⚠️ DISCONTINUATION OF PROJECT - This project will no longer be maintained by Intel. Intel has ceased development and contributions including, but not limited to, maintenance, bug fixes, new releases, or updates, to this project. Intel no longer accepts patches to this project. If you have an ongoing need to use this project, are interested in independently developing it, or would like to maintain patches for the open source software community, please create your own fork of this project.
This open source toolkit pertains to a software-hardware co-design framework for approximate computing. We have developed a compiler, runtime and a hardware (simulated) test-bed to test out approximations on approximate computing friendly applications. The goal of approximate computation is to improve computational efficiency.
This toolkit has been tested on Linux box (Fedora 15).
(1) Building the llvm tool chain
LLVM has been modified to include pragma annotations that a programmer supplies into the application binary.
To build the llvm tool chain, do the following steps
Requirements: cmake
From the top level directory <Top-Level>
cd compiler
mkdir build
cd build
cmake ../llvm-3.3.src
make -j 8
The last step here is to have the llvm path setup in the linux shell environment.
As an example, if you are working in a bash shell do,
export PATH=<Top-Level>
/compiler/build/bin:$PATH
to let the shell know where you have built the llvm compiler.
(2) Building the Pin tool
Pin tool simulates a noisy hardware.
For now, there are several different noise models in the pin tool to simulate noisy (approximate) arithmetic and memory operations.
To build the Pin tool:
Requirements: Download and install Pin from
http://software.intel.com/en-us/articles/pintool-downloads
Make sure you download the Rev 58423 (Apr 11, 2013) release for IA32 and intel64.

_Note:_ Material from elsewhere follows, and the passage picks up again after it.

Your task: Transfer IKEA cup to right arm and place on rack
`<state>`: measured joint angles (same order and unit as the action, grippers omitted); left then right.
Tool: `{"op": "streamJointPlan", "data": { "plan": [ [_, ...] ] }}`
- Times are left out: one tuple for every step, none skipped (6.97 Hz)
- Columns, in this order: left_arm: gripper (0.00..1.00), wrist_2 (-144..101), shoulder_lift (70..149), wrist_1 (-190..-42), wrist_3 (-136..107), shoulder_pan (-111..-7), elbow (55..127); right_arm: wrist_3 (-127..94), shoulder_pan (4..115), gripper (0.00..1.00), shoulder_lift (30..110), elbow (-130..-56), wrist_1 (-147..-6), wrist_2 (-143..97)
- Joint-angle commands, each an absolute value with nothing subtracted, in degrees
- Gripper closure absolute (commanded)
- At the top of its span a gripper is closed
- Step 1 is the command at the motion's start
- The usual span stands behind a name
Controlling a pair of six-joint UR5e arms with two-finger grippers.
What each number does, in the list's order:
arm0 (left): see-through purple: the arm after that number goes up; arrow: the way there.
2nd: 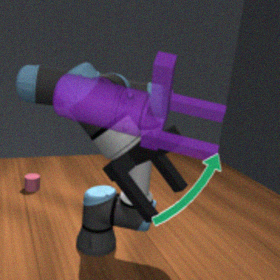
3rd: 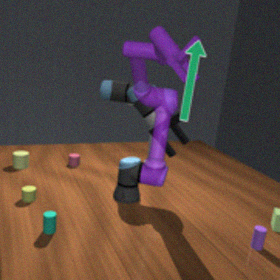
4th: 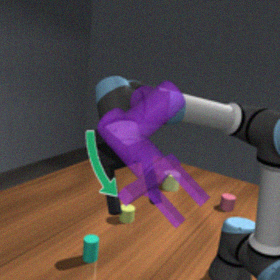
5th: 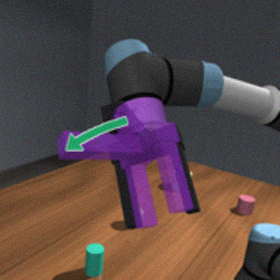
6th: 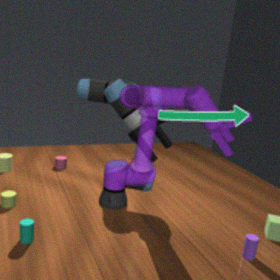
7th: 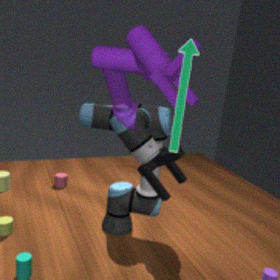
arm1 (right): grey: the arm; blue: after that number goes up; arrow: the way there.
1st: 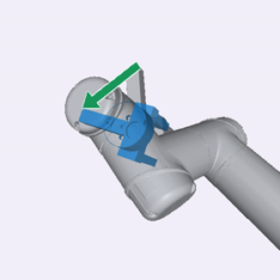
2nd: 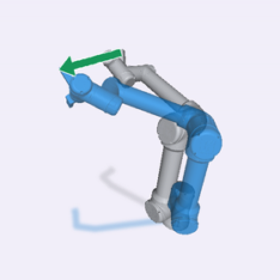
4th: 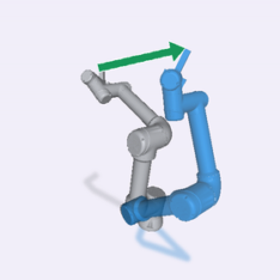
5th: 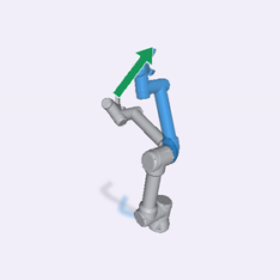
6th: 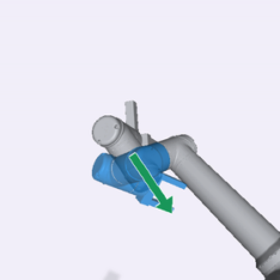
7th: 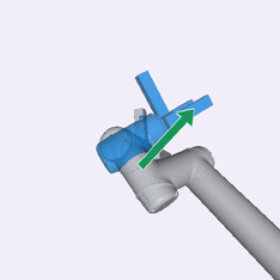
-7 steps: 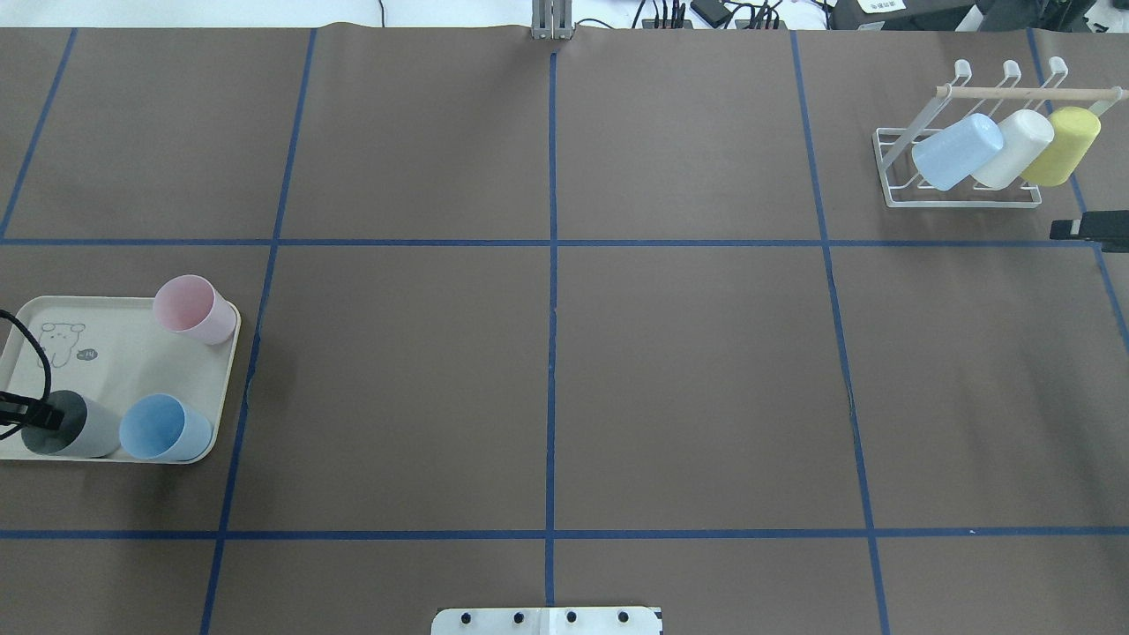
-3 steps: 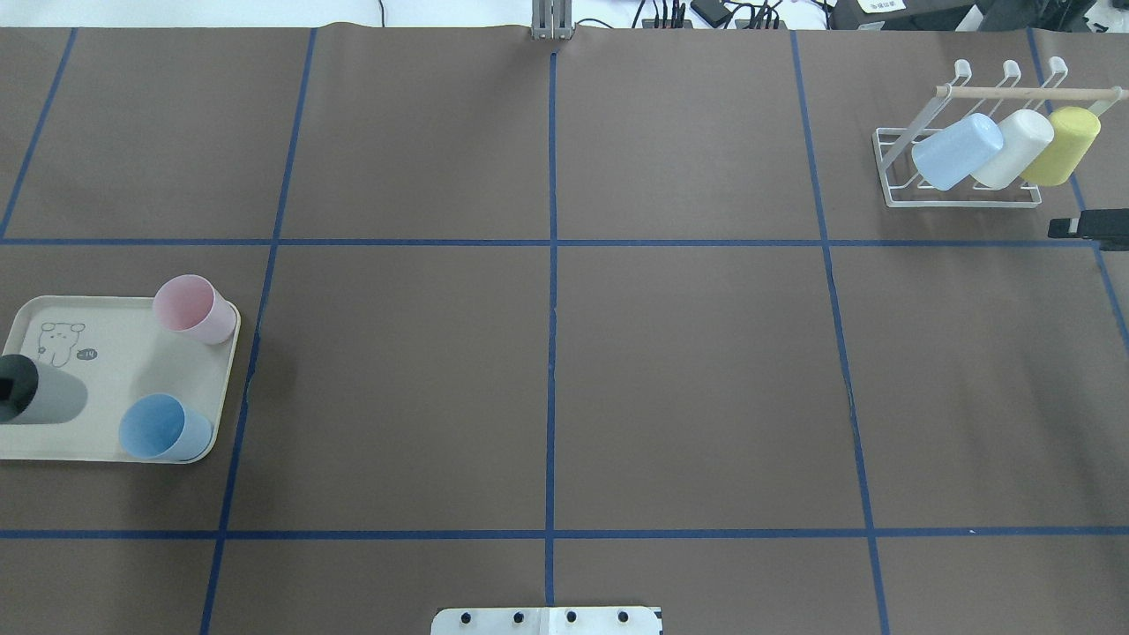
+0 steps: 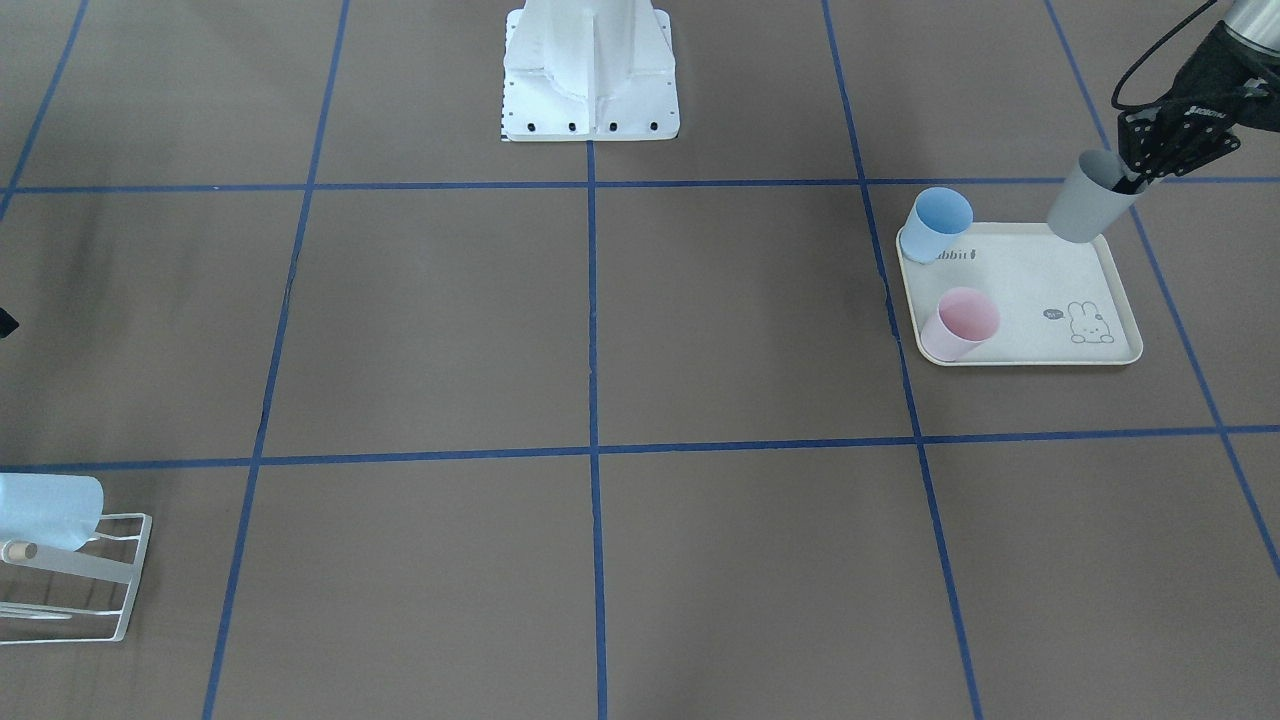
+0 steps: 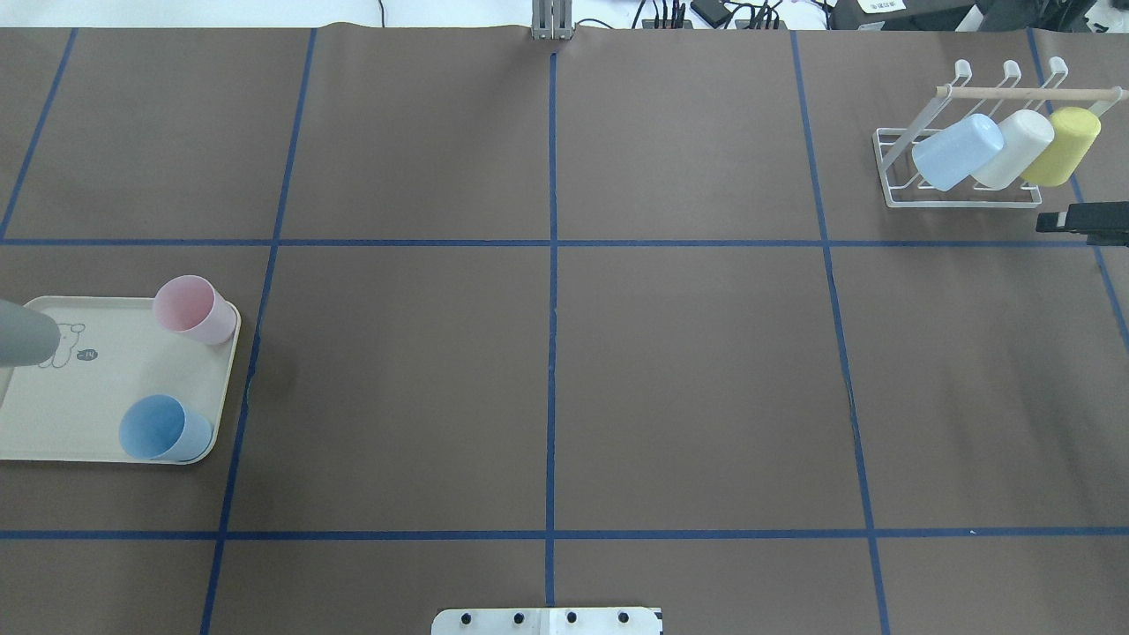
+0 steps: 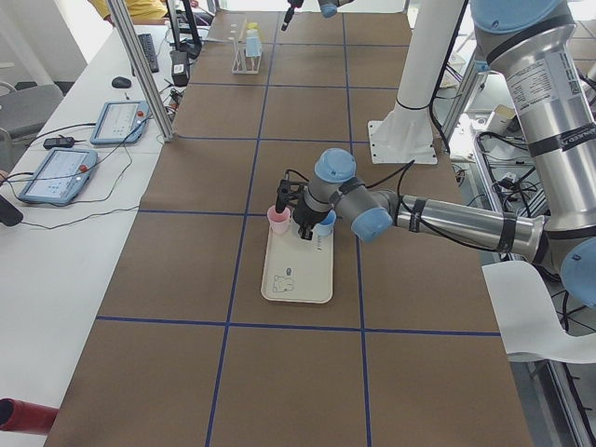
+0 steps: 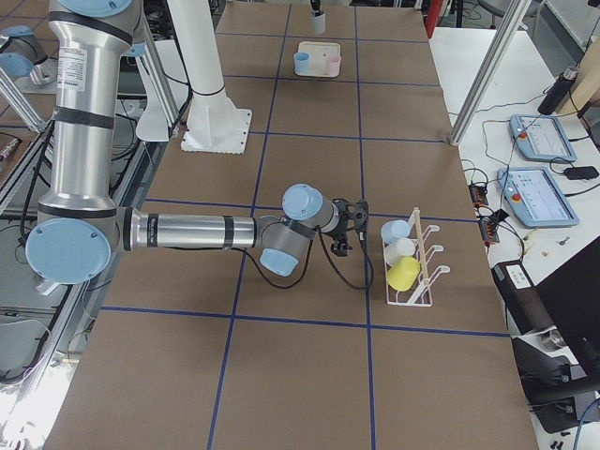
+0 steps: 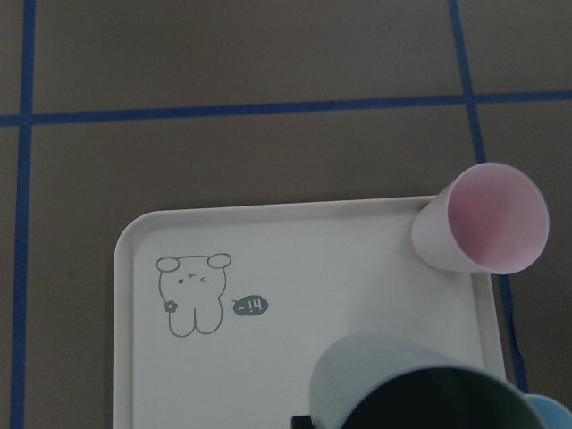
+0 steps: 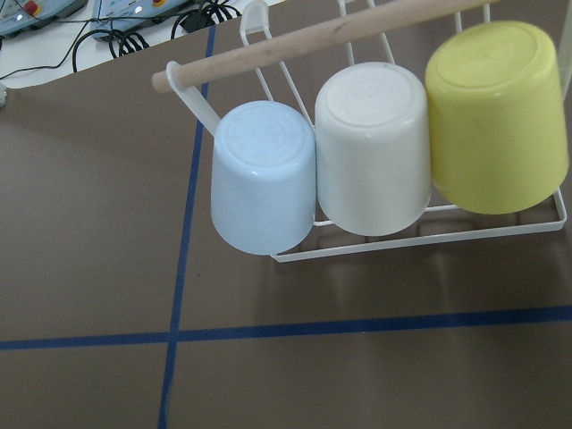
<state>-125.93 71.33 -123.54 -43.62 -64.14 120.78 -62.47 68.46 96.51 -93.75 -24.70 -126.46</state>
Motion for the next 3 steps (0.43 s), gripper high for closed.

Make sure to download and install this above Pin distribution into <Top-Level>
/tool folder.
After that copy over the AxC-PINTOOL folder into <Top-Level>
/tool/pin-2.12-58423-gcc.4.4.7-linux/source/tools
Note: AxC-PINTOOL is the new Pin tool supplied here and <Top-Level>
/tool/pin-2.12-58423-gcc.4.4.7-linux is the Pin distro that you download and install
Next, build the Pin tool
cd <Top-Level>
/tool/pin-2.12-58423-gcc.4.4.7-linux/source/tools/AxC-PINTOOL/
and type,
make
(3) Building and running sample workloads
To test out our approximation schemes, we are providing two sample workloads - Bodytracking benchmark from PARSEC 2.1 suite and a Sobel Filtering kernel. As an example, we show how Bodytracking benchmark is amenable to a noisy hardware and Sobel Filtering workload is amenable to approximate memorization scheme.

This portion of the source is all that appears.